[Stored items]
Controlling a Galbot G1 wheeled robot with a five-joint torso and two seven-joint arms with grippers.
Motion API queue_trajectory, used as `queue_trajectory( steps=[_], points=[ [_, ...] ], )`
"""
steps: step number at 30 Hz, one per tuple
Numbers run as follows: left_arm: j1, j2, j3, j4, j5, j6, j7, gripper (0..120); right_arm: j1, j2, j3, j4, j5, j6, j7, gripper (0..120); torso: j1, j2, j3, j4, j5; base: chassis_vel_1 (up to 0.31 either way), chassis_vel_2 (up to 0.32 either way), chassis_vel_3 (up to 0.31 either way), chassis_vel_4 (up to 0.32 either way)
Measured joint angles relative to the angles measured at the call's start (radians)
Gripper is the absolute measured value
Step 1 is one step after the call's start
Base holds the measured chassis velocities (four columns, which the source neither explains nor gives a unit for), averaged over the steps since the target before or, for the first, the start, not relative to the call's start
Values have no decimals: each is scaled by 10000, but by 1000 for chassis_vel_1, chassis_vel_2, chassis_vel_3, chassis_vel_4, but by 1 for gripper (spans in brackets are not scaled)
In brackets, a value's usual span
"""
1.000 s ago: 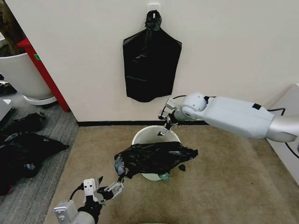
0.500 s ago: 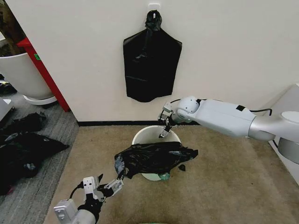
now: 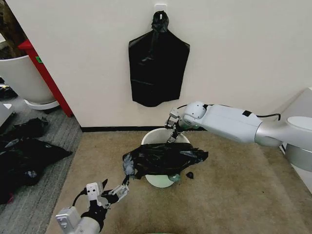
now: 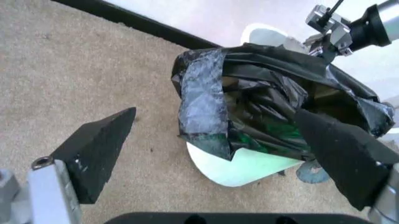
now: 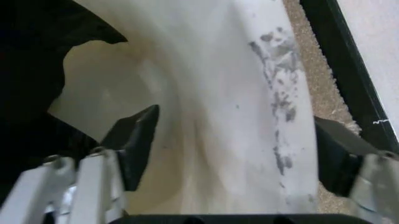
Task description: Place the garbage bag over the trash bin.
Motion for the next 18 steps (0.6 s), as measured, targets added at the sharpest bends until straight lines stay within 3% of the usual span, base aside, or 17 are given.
queue_trajectory(
  steps=[18],
  points=[
    [1,-48,103,145,173,-338,105,100,-36,-136,136,633,824,-15,981,8,0,0,1,0,1,0,0,0,0]
  ],
)
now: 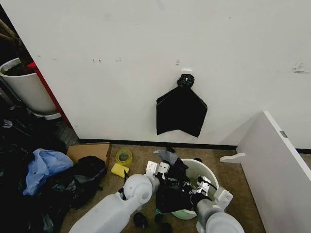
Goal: Place the garbage bag over the trash bin.
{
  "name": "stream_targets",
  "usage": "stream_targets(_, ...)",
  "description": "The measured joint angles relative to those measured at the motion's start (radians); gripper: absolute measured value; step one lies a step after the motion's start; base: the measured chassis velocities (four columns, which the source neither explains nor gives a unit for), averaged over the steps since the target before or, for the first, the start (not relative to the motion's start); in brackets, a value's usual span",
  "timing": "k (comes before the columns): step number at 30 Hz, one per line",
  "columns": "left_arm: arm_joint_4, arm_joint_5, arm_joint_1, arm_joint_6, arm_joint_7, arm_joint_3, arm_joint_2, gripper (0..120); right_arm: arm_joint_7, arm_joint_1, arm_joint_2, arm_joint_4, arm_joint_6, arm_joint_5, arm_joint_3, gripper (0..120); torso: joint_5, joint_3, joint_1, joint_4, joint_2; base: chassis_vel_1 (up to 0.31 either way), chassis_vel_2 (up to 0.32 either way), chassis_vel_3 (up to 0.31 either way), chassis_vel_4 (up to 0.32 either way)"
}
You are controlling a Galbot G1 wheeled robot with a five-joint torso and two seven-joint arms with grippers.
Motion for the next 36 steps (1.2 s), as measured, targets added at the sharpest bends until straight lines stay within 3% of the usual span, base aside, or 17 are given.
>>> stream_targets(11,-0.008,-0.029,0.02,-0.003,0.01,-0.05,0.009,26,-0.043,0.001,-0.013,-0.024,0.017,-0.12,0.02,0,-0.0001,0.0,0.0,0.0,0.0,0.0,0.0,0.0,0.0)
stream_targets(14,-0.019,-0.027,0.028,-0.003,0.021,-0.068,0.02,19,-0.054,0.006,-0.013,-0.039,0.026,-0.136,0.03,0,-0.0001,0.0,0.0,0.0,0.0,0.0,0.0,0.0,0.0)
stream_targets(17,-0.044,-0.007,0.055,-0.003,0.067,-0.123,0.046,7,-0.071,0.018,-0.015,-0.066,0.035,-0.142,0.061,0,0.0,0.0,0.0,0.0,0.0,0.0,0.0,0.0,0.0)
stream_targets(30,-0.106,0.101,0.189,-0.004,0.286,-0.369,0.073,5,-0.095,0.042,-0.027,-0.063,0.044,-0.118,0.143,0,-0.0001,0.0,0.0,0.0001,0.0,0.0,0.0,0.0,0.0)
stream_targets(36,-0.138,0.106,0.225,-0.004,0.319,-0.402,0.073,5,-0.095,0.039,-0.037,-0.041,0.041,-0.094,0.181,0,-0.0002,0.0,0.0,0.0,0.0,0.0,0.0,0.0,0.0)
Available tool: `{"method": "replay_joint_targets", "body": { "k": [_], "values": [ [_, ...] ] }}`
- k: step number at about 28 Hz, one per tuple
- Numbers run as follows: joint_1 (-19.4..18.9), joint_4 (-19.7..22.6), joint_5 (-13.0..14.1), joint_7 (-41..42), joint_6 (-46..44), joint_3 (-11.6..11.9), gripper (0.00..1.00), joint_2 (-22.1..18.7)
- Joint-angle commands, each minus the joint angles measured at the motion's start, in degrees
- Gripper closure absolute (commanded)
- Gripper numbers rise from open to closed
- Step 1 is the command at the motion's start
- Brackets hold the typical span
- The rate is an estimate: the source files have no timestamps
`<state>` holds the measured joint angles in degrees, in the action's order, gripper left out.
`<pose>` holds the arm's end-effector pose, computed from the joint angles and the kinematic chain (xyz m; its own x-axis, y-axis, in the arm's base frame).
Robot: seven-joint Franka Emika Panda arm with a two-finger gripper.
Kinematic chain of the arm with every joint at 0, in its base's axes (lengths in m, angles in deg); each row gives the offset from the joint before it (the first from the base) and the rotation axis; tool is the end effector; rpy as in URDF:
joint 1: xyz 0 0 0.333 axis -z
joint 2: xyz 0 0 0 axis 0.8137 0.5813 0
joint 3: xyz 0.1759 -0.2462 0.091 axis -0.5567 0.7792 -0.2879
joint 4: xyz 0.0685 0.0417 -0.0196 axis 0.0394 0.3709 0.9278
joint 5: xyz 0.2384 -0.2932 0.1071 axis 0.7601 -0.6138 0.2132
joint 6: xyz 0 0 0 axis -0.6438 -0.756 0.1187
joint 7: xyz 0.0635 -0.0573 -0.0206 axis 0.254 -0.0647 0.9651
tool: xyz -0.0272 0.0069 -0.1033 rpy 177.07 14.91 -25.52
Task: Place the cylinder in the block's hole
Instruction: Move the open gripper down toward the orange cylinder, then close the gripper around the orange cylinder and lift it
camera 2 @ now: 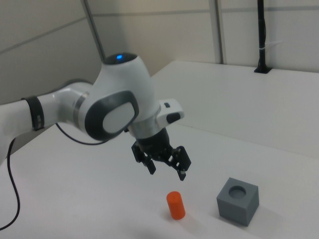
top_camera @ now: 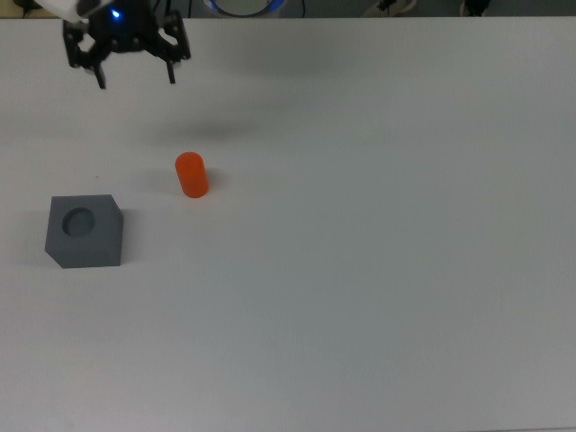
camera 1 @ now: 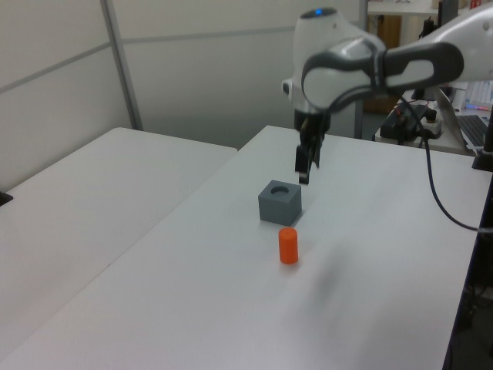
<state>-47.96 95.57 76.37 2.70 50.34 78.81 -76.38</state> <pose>0.5466 -0.0960 0.5150 0.9802 0.1760 0.0905 0.1701 -0.9830 0.0688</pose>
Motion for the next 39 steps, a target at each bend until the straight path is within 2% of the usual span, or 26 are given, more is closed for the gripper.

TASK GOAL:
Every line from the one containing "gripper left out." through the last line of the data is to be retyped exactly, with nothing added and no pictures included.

OUTPUT OF THE EXERCISE:
`<state>` holds the measured joint angles in degrees, in the action's order, gripper left out.
`<pose>` holds the arm's end-effector pose, computed from the joint angles and the kinematic chain (xyz m; its own x-axis, y-axis, in the arm's base frame).
Robot: seven-joint Franka Emika Panda arm with a two-finger gripper.
Kinematic chain of the arm with every joint at 0, in its base's axes (lengths in m, angles in deg); each row gives the offset from the joint before it (the first from the base) and the rotation axis; tool is the end effector; rpy as in URDF:
joint 1: xyz 0 0 0.333 axis -z
joint 2: xyz 0 0 0 axis 0.8137 0.5813 0
joint 3: xyz 0.1759 -0.2462 0.091 axis -0.5567 0.7792 -0.2879
joint 4: xyz 0.0685 0.0417 -0.0196 axis 0.0394 0.3709 0.9278
joint 5: xyz 0.2384 -0.2932 0.1071 axis 0.7601 -0.6138 0.2132
joint 6: xyz 0 0 0 axis -0.6438 -0.756 0.1187
joint 7: xyz 0.0635 -0.0573 -0.0206 axis 0.254 -0.0647 0.9651
tool: xyz -0.0272 0.0069 -0.1033 rpy 177.07 14.91 -25.52
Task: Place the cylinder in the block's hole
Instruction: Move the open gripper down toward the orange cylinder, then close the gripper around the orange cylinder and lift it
camera 2 @ now: 
top_camera @ now: 
camera 1 @ now: 
<state>-47.96 95.57 76.37 2.70 50.34 78.81 -76.38</state> <pose>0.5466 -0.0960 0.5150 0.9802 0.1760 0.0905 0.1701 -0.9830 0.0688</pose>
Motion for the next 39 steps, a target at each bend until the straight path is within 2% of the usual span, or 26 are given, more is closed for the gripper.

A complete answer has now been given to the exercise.